Task brief:
Search the data below, and report every line in which "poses" occurs.

Data extract:
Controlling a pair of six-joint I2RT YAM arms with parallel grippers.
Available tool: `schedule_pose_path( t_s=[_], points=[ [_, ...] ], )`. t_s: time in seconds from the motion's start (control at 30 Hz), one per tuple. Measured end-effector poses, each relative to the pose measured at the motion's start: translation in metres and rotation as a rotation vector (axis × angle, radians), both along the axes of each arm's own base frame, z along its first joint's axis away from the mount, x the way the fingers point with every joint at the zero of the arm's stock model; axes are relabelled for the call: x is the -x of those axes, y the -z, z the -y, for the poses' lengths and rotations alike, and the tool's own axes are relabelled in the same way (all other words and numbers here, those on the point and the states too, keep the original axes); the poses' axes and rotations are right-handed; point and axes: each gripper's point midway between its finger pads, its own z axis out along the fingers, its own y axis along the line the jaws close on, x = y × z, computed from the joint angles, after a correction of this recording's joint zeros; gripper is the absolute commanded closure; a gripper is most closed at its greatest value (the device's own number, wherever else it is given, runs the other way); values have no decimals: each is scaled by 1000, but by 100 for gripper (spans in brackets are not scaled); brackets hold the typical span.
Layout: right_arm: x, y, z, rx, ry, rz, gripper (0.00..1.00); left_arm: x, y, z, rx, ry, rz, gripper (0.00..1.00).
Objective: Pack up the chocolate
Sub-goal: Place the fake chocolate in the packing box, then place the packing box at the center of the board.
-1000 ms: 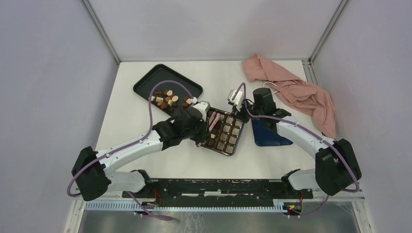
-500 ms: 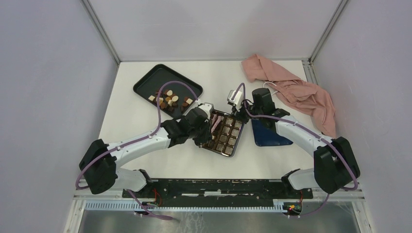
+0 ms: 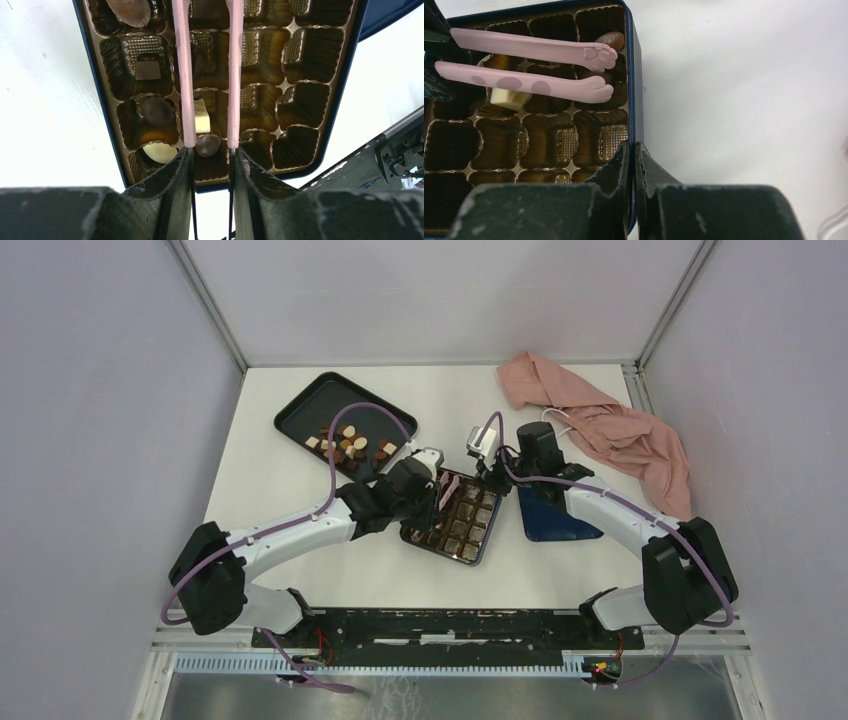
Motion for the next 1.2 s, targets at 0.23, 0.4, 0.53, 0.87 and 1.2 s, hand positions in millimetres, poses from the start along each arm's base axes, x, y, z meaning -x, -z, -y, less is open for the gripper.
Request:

Task output:
Available tool: `schedule_pose_path( t_s=[_], points=[ [_, ...] ], )`. t_s: time in seconds from the motion's start (control at 30 Hz), one per tuple. Measured end-effector poses, each relative to the pose measured at the motion's start: translation in metres and rotation as a rotation vector (axis × angle, radians), both along the axes of each arm's own base frame, z along its first joint's axis away from the mount, x the way the fingers point with every joint at the zero of the arm's stock model; axes are relabelled for the call: x is the -x of those axes, y the -z, z the -y, for the poses' lengths and rotations alike, and the tool's own axes are relabelled in the same way (all other words and numbers here, those on the point and the states too, keep the original axes); the poses' axes and rotations are right-handed; point and axes: each gripper's point midway between its finger pads, its own z axis out along the fingers, its own y axis along the line the jaws close on, x = y × z, computed from the joint angles, after a correction of this recording's joint zeros; gripper is the absolute commanded closure; a gripper is most closed at its greatest value (the device's own number, wherever else it is given, runs the other way); values have no decimals: each is scaled by 1000, but by 100 for gripper (spans in brackets are not scaled); brackets hold the typical span.
Motion for the next 1.2 s, targets at 0.23, 0.4, 0.53, 0.87 and 1.2 s, hand positions in millimetres, poses from the start along each arm's base axes, x, y, z meaning -x, -z, -y, less is open for the gripper.

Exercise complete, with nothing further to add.